What are the advantages of photoacoustic NDIR CO2 sensors?
General characteristics of all NDIR sensors
NDIR (Non-dispersive Infra-red) sensing has become the leading method for measuring CO2 concentration. This technology utilizes the strong absorption properties of CO2 molecules for infrared (IR) light at wavelengths around 4.2 µm. By shining light of this wavelength through a gas sample, the CO2 concentration can be determined based on the amount of light absorbed. The more CO2 molecules are present in the gas sample, the more IR light of this frequency is blocked (absorbed) by the CO2 molecules. The amount of IR light received with a wavelength of 4.2 µm is therefore a measure of the amount of CO2 in the air.

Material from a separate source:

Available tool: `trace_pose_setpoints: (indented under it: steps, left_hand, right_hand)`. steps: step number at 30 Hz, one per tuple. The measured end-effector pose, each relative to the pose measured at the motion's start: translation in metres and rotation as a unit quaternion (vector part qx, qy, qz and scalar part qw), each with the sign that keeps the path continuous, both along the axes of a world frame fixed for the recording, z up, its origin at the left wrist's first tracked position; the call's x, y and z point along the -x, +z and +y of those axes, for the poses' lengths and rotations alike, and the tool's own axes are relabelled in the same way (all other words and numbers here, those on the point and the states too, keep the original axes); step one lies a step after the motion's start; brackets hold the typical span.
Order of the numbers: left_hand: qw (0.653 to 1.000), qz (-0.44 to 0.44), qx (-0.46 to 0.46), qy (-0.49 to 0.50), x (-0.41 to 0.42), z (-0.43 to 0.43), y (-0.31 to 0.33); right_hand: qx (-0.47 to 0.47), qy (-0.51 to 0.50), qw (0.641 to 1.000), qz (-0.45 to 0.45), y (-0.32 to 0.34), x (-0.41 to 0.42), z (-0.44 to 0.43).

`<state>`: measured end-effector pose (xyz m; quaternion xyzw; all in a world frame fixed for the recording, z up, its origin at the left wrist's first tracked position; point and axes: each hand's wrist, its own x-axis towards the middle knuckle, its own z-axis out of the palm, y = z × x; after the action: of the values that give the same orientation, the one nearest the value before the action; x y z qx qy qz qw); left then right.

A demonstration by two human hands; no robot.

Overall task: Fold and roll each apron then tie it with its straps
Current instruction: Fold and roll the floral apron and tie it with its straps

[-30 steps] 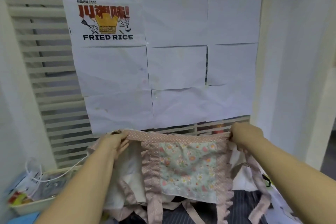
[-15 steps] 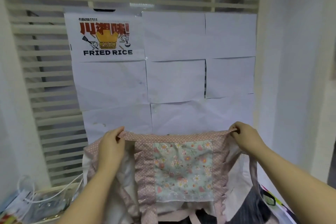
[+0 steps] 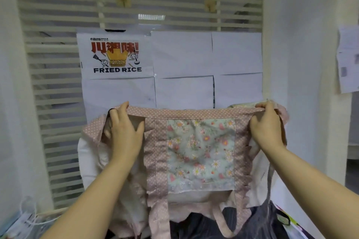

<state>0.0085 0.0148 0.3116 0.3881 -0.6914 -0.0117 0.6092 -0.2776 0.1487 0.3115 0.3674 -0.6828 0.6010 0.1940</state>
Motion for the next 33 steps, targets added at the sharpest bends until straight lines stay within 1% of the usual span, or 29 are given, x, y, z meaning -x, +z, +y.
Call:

Only this target wavelength of the IR light is important for the CO2 measurement. A non-dispersive band-pass filter, allowing only the infra-red wavelengths of interest to pass ensures that the receiver sees only the IR light with the relevant frequency band. This technique is the basis of the naming: Non-dispersive Infra-red.
Transmissive NDIR
Transmissive NDIR sensors typically consist of an emitter of IR light and an optical detector, such as a photodiode, positioned at opposite ends of a specially designed optical cavity. The optical detector measures the IR light that is not absorbed by the gas sample. As CO2 concentration in the cavity increases, the detected light decreases. The difference between the measured light and a reference intensity at a known CO2 concentration is used to determine the absorbed light energy by CO2 molecules.

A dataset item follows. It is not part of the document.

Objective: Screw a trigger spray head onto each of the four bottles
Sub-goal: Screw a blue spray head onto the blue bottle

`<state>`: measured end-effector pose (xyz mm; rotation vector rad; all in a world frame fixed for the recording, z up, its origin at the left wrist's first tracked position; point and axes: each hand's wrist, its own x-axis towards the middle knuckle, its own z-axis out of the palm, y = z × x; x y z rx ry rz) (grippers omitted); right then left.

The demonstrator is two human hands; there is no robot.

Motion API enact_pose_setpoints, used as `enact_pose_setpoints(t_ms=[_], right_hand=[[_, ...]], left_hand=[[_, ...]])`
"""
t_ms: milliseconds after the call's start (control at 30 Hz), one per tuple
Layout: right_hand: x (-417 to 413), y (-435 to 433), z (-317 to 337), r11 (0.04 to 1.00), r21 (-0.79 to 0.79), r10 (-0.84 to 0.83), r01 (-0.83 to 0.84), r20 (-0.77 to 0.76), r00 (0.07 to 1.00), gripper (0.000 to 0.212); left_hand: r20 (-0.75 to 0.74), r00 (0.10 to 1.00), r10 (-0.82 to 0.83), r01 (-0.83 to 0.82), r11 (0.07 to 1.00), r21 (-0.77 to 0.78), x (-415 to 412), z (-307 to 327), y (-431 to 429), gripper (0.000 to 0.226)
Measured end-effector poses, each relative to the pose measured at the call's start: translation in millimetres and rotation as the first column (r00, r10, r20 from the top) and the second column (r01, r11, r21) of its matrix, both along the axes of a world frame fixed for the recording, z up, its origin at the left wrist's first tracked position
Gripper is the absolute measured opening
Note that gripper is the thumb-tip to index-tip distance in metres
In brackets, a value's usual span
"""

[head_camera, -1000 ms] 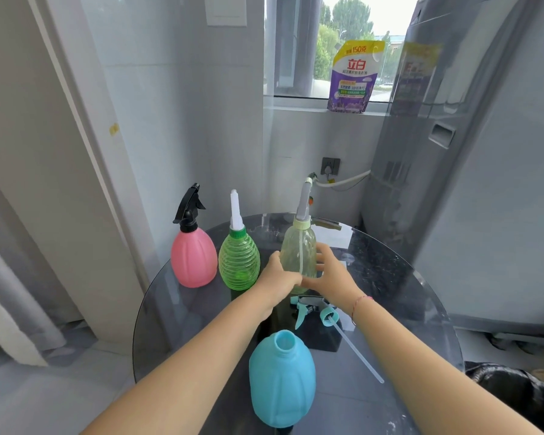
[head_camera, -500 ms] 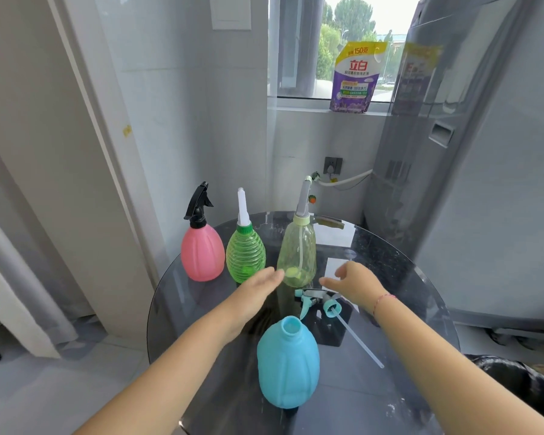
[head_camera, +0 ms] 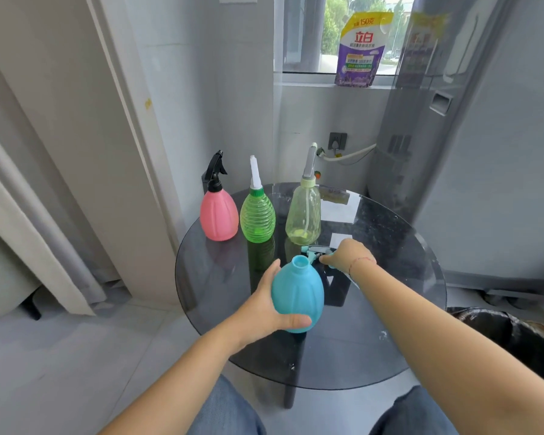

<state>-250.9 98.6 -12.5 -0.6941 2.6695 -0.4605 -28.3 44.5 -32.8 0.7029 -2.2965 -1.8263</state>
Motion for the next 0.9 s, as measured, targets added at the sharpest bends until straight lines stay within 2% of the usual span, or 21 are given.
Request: enact_pose_setpoints(t_ms=[100,200,267,333,467,567,733,900], right_hand=[[3,6,-1,0.995,-0.08,-0.056,0.063,0.078,0.995,0.038],[4,20,3,0.974,-0.174,-0.113,0.147,0.189,0.975,0.038],[2,31,15,0.925,-0.298,-0.13,0.236,0.336,0.933,0.033],[2,42,41,0.829,-0.471,-0.089,0.3,0.419,0.904,0.032],[13,54,110,0.635,-0.743,0.019,0.214,0.292,0.956,0.032],[26,57,148,0.509,-0.847,0.081,0.15,0.221,0.972,0.031],[49,54,162,0.509,-0.858,0.1,0.076,0.147,0.984,0.04],[56,55,151,0.503,-0.86,0.099,0.083,0.153,0.983,0.042]], left_hand=[[-0.013,0.999,0.035,-0.035,0.998,-0.057,-4,-7,6,0.126],[-0.049,0.995,0.084,-0.087,0.994,-0.068,-8,-12,9,0.098],[-0.053,0.993,0.102,-0.106,0.992,-0.066,-11,-13,12,0.087],[-0.062,0.992,0.112,-0.114,0.992,-0.046,-16,-11,15,0.081],[-0.036,0.99,0.133,-0.136,0.987,-0.085,-23,-1,18,0.075],[0.008,0.994,0.111,-0.109,0.986,-0.129,-25,6,18,0.073],[0.012,0.999,0.052,-0.05,0.992,-0.12,-24,11,25,0.076],[0.009,1.0,0.021,-0.02,0.997,-0.081,-19,8,27,0.074]])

Transmissive NDIR CO2 sensors rely on IR absorption at the 4.2 µm wavelength without using dispersive optical elements. The accuracy of these measurements is highly dependent on the precise positioning of the IR emitter and photodetector, as well as the properties of the IR source and optical cavity. Mechanical and thermal stresses on the measurement chamber can significantly affect CO2 readings. Additionally, transmissive NDIR sensors typically require a minimum optical path length of several centimeters to ensure sufficient IR absorption for accurate measurement of lower CO2 concentrations. This is a limiting factor in making the sensors more compact.
Photoacoustic NDIR
Unlike transmissive NDIR sensors, photoacoustic NDIR sensors measure the concentration of CO2 by detecting the sound waves produced when CO2 molecules absorb infrared (IR) light.
The IR light source is pulsed, meaning it turns on and off at regular intervals. This pulsing is crucial for generating the acoustic signal needed for detection. As the pulsed IR light passes through the gas sample in the measurement chamber, CO2 molecules absorb some of the light. This absorption depends on the CO2 concentration in the chamber.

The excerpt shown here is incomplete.